In an internationally monitored multiparty contest, to which it fielded teachers, professors, pharmacists and businessmen, including a number of women, Hamas won 58 percent of the parliament (74 out of 100 and 32 seats), amounting to 45 percent of the popular vote.
Here, now, was a strong, democratically elected, well-organized political actor commanding internal discipline and displaying enough cohesiveness to deliver on its decisions.
Ten months later, this potential has not been tapped.
To the contrary, Israel, the United States, and the European Union have adopted a counterproductive course of action.
In opting to curtail Hamas' freedom of action, and in effect creating the conditions for its failure in office, they pursued shortsighted policies that are ensuring perpetuation of the conflict's deadlock, more misery for the Palestinians, and continued insecurity for the Israelis.
Such cecity is also contradicting the principles of democracy, which these countries are invoking to pressure the legitimate Hamas government.

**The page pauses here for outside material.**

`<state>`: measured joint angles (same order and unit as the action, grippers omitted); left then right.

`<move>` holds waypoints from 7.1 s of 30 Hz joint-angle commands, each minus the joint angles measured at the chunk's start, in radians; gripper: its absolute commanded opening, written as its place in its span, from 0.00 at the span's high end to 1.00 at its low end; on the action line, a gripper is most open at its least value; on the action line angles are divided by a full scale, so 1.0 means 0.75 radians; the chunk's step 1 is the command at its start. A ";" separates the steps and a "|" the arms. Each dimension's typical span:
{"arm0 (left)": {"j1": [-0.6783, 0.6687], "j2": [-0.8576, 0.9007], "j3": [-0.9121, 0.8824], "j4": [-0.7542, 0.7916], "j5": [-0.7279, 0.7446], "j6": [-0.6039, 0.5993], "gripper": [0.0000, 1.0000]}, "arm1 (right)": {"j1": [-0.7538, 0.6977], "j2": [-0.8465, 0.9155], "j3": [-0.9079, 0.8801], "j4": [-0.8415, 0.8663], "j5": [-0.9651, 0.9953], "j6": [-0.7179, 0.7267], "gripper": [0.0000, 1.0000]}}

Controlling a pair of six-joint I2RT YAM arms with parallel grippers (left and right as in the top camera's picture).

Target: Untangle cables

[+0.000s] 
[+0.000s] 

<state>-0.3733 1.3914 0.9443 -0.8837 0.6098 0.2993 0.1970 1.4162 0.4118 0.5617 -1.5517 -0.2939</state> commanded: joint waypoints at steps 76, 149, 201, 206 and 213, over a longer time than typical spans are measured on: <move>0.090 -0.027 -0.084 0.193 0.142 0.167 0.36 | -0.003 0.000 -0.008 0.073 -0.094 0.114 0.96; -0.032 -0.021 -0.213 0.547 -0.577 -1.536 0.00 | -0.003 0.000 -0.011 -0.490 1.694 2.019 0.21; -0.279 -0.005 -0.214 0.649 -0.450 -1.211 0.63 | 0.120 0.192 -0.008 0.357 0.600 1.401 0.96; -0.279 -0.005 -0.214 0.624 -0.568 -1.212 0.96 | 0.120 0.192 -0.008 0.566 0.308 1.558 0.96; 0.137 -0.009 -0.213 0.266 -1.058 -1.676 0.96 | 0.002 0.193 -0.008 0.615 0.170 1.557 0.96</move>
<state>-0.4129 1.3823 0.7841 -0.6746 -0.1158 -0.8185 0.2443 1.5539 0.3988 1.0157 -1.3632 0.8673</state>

With a view to force Hamas to their threefold demand -- recognizing Israel, forswearing violence, and endorsing pre-existing Israeli-Palestinian agreements -- the United States, the European Union and Israel have decreed and implemented a crippling political, economic and financial embargo that has resulted in a new humanitarian crisis, an embryonic civil war, riots due to unpaid salaries (to 160,000 Palestinian Authority employees and 80,000 teachers and health workers), the closure of about 100 businesses that moved to neighboring Egypt and Jordan, and a dramatic rise in criminality, racketeering, and kidnapping.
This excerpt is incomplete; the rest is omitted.